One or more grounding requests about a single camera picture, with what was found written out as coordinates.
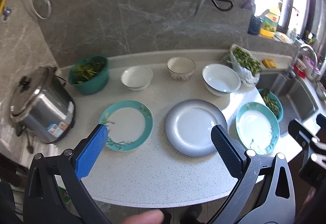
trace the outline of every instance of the faucet
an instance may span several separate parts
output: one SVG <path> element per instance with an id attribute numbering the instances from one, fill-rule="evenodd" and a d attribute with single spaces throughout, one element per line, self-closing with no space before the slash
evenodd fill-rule
<path id="1" fill-rule="evenodd" d="M 308 44 L 302 44 L 300 46 L 300 49 L 298 50 L 298 52 L 296 53 L 296 55 L 294 56 L 292 62 L 290 63 L 290 65 L 288 66 L 286 72 L 284 73 L 284 76 L 287 78 L 287 79 L 290 79 L 290 78 L 294 78 L 295 77 L 295 72 L 294 72 L 294 65 L 296 64 L 297 62 L 297 59 L 299 57 L 299 55 L 301 54 L 302 51 L 309 51 L 312 56 L 313 56 L 313 59 L 314 59 L 314 69 L 312 71 L 312 78 L 315 77 L 316 75 L 316 68 L 317 68 L 317 55 L 316 53 L 314 52 L 314 50 L 312 49 L 311 46 L 309 46 Z"/>

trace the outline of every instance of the marble wall
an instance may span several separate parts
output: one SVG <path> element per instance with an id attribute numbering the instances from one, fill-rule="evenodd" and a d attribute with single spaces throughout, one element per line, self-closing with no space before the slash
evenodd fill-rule
<path id="1" fill-rule="evenodd" d="M 42 0 L 33 0 L 46 14 Z M 251 13 L 232 0 L 229 12 L 198 0 L 54 0 L 44 37 L 60 66 L 94 54 L 116 56 L 174 49 L 226 49 L 232 43 L 255 51 L 292 54 L 292 46 L 247 34 Z"/>
<path id="2" fill-rule="evenodd" d="M 36 18 L 24 6 L 28 0 L 7 0 L 13 12 L 0 22 L 0 153 L 20 163 L 26 136 L 16 136 L 9 120 L 9 100 L 20 78 L 42 65 L 57 66 Z"/>

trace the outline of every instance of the cooker lid
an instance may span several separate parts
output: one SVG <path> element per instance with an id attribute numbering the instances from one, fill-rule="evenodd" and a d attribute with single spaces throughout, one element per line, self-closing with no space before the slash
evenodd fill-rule
<path id="1" fill-rule="evenodd" d="M 14 91 L 10 104 L 11 116 L 17 117 L 25 110 L 33 107 L 36 97 L 43 93 L 45 81 L 48 79 L 49 69 L 40 67 L 33 71 L 29 76 L 23 76 L 19 85 Z"/>

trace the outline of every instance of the stainless steel pot
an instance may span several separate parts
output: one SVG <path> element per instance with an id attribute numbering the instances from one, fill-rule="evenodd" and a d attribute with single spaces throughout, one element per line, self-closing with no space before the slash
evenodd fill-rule
<path id="1" fill-rule="evenodd" d="M 55 71 L 45 66 L 23 76 L 10 102 L 11 120 L 45 143 L 63 138 L 74 125 L 75 104 Z"/>

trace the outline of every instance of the sink
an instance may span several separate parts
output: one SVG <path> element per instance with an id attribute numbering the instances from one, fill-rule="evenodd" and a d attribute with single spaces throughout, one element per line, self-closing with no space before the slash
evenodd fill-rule
<path id="1" fill-rule="evenodd" d="M 268 88 L 280 100 L 284 113 L 279 122 L 281 137 L 287 134 L 287 126 L 291 120 L 296 118 L 301 123 L 305 122 L 318 110 L 304 82 L 299 78 L 287 79 L 282 71 L 263 71 L 256 88 Z"/>

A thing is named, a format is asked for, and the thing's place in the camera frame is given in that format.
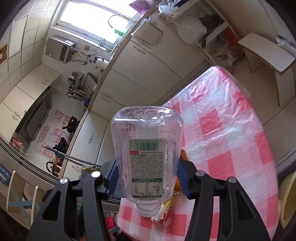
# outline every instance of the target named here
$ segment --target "window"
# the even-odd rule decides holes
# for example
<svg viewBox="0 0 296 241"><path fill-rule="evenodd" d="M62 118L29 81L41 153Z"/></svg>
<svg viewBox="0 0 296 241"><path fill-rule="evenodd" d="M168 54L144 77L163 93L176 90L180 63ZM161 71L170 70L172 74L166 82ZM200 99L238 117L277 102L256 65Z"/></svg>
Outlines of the window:
<svg viewBox="0 0 296 241"><path fill-rule="evenodd" d="M140 14L129 6L135 0L68 0L57 25L99 42L99 47L112 50L122 38L115 30L125 33L131 26L128 20L114 16L123 14L138 20Z"/></svg>

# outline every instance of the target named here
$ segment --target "wall tile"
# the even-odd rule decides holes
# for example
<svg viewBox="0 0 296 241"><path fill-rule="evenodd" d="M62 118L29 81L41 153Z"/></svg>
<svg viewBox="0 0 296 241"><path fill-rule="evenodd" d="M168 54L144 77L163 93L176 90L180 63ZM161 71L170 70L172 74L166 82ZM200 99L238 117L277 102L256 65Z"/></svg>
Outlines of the wall tile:
<svg viewBox="0 0 296 241"><path fill-rule="evenodd" d="M21 66L22 52L18 52L8 60L9 75L11 75L17 68Z"/></svg>
<svg viewBox="0 0 296 241"><path fill-rule="evenodd" d="M10 41L9 41L9 57L21 50L22 36L24 33L26 21L28 16L20 18L14 21L11 29Z"/></svg>
<svg viewBox="0 0 296 241"><path fill-rule="evenodd" d="M42 62L42 54L43 53L40 53L40 54L33 57L33 69L35 69L38 65L41 64L41 62Z"/></svg>
<svg viewBox="0 0 296 241"><path fill-rule="evenodd" d="M26 28L25 31L30 30L32 28L36 28L39 25L39 21L42 16L42 11L41 12L36 12L36 13L31 13L29 15L29 18L27 20Z"/></svg>
<svg viewBox="0 0 296 241"><path fill-rule="evenodd" d="M49 9L49 8L56 8L57 5L59 4L60 0L49 0L48 1L48 4L46 6L46 9Z"/></svg>
<svg viewBox="0 0 296 241"><path fill-rule="evenodd" d="M34 29L31 29L31 30L25 32L24 40L22 42L22 48L26 48L27 46L29 46L35 42L37 29L38 28L34 28Z"/></svg>
<svg viewBox="0 0 296 241"><path fill-rule="evenodd" d="M52 16L54 14L54 10L55 9L48 9L48 10L43 11L43 15L42 15L40 23L39 23L40 26L50 23Z"/></svg>
<svg viewBox="0 0 296 241"><path fill-rule="evenodd" d="M24 64L33 57L33 50L34 44L31 44L22 50L22 64Z"/></svg>
<svg viewBox="0 0 296 241"><path fill-rule="evenodd" d="M9 36L11 32L12 23L9 25L7 30L5 31L2 39L0 40L0 47L2 47L4 44L6 44L9 41Z"/></svg>
<svg viewBox="0 0 296 241"><path fill-rule="evenodd" d="M49 24L45 24L45 25L42 25L42 26L38 27L36 40L35 40L36 42L41 40L41 39L44 39L46 37L48 28L49 28Z"/></svg>
<svg viewBox="0 0 296 241"><path fill-rule="evenodd" d="M0 67L0 85L8 78L8 62L6 61L1 67Z"/></svg>
<svg viewBox="0 0 296 241"><path fill-rule="evenodd" d="M28 15L31 11L31 8L33 6L35 0L31 0L30 2L28 2L17 14L17 16L15 17L15 19L21 18L25 15Z"/></svg>
<svg viewBox="0 0 296 241"><path fill-rule="evenodd" d="M32 71L32 59L22 65L22 78Z"/></svg>
<svg viewBox="0 0 296 241"><path fill-rule="evenodd" d="M47 2L48 2L48 0L35 0L35 3L32 7L31 12L37 12L40 10L44 10Z"/></svg>
<svg viewBox="0 0 296 241"><path fill-rule="evenodd" d="M22 68L19 67L14 71L12 75L9 76L9 79L11 88L13 89L22 80Z"/></svg>
<svg viewBox="0 0 296 241"><path fill-rule="evenodd" d="M35 43L33 56L36 56L39 53L43 53L44 44L45 39L39 40Z"/></svg>
<svg viewBox="0 0 296 241"><path fill-rule="evenodd" d="M0 100L3 101L11 91L10 81L7 78L2 85L0 85Z"/></svg>

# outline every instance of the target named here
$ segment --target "clear plastic bottle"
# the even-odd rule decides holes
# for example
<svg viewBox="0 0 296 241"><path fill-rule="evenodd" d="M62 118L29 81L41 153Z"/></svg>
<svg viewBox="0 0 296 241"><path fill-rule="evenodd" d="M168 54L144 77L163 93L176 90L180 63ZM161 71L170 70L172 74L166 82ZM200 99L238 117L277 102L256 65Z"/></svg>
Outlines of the clear plastic bottle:
<svg viewBox="0 0 296 241"><path fill-rule="evenodd" d="M155 216L173 194L183 126L167 107L126 107L112 119L123 191L143 217Z"/></svg>

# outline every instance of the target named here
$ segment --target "pink checkered tablecloth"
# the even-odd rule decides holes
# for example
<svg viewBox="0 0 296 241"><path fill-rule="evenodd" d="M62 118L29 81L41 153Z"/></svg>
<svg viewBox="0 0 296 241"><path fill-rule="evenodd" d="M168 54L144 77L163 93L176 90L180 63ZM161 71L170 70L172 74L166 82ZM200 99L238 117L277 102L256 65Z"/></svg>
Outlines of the pink checkered tablecloth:
<svg viewBox="0 0 296 241"><path fill-rule="evenodd" d="M269 236L277 227L278 183L274 160L262 125L250 103L221 67L211 67L164 106L184 119L182 148L198 170L213 178L236 177L245 189ZM140 241L183 241L194 200L177 196L172 223L164 227L138 215L134 204L121 199L118 226ZM217 240L219 198L214 199L210 241Z"/></svg>

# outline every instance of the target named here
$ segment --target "screw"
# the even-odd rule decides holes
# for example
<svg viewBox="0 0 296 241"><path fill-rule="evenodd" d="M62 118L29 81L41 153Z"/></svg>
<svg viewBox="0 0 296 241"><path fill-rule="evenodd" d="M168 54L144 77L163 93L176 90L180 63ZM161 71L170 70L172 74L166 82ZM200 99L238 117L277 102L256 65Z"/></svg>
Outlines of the screw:
<svg viewBox="0 0 296 241"><path fill-rule="evenodd" d="M203 177L205 173L203 171L197 171L195 175L197 175L198 177Z"/></svg>
<svg viewBox="0 0 296 241"><path fill-rule="evenodd" d="M100 175L101 175L101 173L98 172L98 171L95 171L95 172L92 172L92 173L91 173L91 176L92 176L92 177L99 177Z"/></svg>
<svg viewBox="0 0 296 241"><path fill-rule="evenodd" d="M61 184L65 184L68 182L68 179L67 178L62 178L60 181L59 181Z"/></svg>
<svg viewBox="0 0 296 241"><path fill-rule="evenodd" d="M229 179L230 183L236 183L237 179L235 177L230 177Z"/></svg>

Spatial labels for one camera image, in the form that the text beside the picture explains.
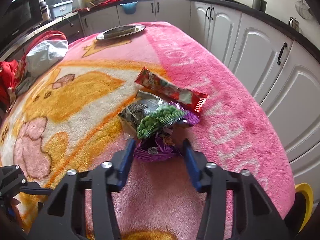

AIM OF THE EXERCISE:
Every line above that carries the string "camera" should be copied.

TASK OUTPUT:
One or more grounding requests about a single camera picture, with what was found written out as coordinates.
A thing is named, a format is asked for, and the thing's place in the camera frame is given in that format.
Spatial labels for one camera image, in the form that the text beside the picture explains.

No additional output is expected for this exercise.